I made friends at the dog park. They all dug Marcus. It helps that he is a full-ass wiggler when he says hello, sometimes knocking himself over. And the other dogs? They loved him. Even dogs that did not play well with other dogs played well with Marcus. Pretty soon, he had a girlfriend and a boyfriend.
His boyfriend Bowie.
The trio. And his girlfriend Billie.
I made a few not friends too. I told everyone our story and scared the shit out of new dog owners who though their dogs would suddenly test positive for heartworm. And Marcus still jumped—despite hours of training. Not a lot, but every now and then, he met someone who read mauling. And he is a big. And a pit bull and it can be a lot.
One woman yelled at me and I was instantly brought back to my feelings of being in lockdown with him: shame, guilt, resentment, fury. But I also felt protective and generally pissed off at the notion that she might not like him. That was new.
I wanted to explain to her everything he had been through—the size of the needles, how much pain he seemed to be in after, how the drugs seemed to not work and chip away at him instead, and how spent he spent hours looking out the window.
I realized everything I wanted to tell her about Marcus was from what I think is his perspective—not about how much it cost me, how much I gave up, how short he fell from my expectations.

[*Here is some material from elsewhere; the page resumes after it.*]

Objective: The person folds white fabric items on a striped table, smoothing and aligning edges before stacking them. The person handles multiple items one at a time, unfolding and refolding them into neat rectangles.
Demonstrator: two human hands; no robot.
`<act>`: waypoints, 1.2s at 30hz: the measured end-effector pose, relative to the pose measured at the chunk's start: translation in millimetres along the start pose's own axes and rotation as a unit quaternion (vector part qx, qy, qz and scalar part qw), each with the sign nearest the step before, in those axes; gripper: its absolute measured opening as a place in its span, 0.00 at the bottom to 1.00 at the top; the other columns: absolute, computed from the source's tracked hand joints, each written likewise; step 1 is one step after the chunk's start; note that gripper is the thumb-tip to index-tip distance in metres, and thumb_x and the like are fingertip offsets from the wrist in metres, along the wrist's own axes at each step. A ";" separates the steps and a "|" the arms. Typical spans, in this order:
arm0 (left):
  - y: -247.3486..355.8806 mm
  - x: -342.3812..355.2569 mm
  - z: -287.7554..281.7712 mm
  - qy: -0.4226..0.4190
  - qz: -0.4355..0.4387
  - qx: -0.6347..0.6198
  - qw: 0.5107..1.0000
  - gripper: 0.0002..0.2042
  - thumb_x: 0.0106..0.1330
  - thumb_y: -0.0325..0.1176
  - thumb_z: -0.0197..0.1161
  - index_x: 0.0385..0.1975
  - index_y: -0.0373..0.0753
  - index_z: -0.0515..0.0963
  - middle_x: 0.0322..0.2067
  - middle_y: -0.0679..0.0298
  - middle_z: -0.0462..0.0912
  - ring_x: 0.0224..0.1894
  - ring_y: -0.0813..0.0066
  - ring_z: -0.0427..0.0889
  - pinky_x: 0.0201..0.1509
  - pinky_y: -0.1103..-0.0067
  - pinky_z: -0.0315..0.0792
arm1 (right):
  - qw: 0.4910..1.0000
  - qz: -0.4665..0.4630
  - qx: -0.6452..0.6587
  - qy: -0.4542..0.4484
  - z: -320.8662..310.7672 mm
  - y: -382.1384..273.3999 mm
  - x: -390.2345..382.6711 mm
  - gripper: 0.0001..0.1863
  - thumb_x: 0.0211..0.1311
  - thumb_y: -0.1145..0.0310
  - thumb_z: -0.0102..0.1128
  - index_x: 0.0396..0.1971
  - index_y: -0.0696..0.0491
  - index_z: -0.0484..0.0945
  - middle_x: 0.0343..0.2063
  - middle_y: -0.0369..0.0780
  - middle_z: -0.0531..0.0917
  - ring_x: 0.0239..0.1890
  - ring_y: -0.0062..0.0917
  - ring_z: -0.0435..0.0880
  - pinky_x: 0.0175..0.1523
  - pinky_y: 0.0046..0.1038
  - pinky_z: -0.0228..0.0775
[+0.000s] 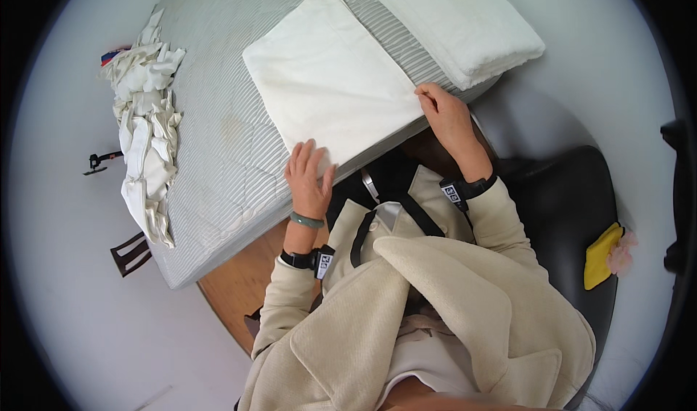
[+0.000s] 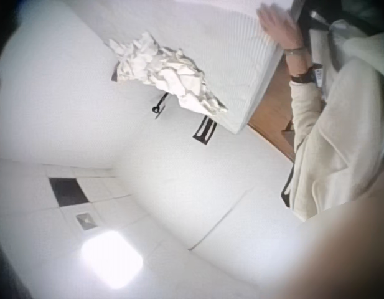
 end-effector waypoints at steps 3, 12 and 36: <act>5.3 -22.5 1.2 -0.009 -0.002 -0.018 1.000 0.18 0.61 0.35 0.66 0.52 0.42 0.77 0.59 0.59 0.74 0.67 0.53 0.65 0.68 0.59 0.55 | 0.999 -0.021 -0.029 0.008 0.0 -0.8 -1.9 0.09 0.66 0.65 0.55 0.42 0.51 0.79 0.34 0.43 0.85 0.36 0.42 0.83 0.41 0.38 0.74; -7.8 33.3 3.9 -0.014 0.023 -0.006 1.000 0.25 0.70 0.39 0.55 0.65 0.38 0.66 0.69 0.53 0.62 0.71 0.53 0.58 0.72 0.59 0.52 | 0.942 -0.320 -0.099 0.014 50.5 -123.0 -29.0 0.16 0.58 0.70 0.62 0.47 0.53 0.77 0.48 0.44 0.76 0.53 0.41 0.74 0.58 0.40 0.67; -209.1 195.1 79.4 -0.238 -0.079 0.138 0.958 0.29 0.78 0.52 0.31 0.75 0.50 0.48 0.76 0.58 0.42 0.77 0.60 0.39 0.76 0.59 0.43 | 0.887 -0.325 -0.296 -0.144 160.7 -107.1 -56.3 0.30 0.64 0.61 0.58 0.64 0.57 0.66 0.65 0.54 0.64 0.69 0.49 0.59 0.71 0.49 0.47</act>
Point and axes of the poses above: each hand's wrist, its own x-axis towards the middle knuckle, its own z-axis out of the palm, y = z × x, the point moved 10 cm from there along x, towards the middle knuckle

My youngest asked me the other day if I had to go back and do it again would I keep Marcus? I said I have to be honest about how touch and go it was and how close I came to giving him away. But now, from the other side, I am crazy about him. How I feel about him is different than how I have felt about any other dog I have had or fostered. If I never knew this feeling, it would be heart breaking.
As I write this it is pouring rain and not yet noon. I have been out with Marcus two times already and had to change my clothes both times. The second time we met up with his girlfriend and I got to hang out with my friends. I am leaving soon to go see a movie with Goose’s mom. When I get back I have to finish organizing a BBQ with the dog park peeps (hot dogs without the dogs) and take Marcus out for a long walk.
I have my life back, I have my dog. It happens.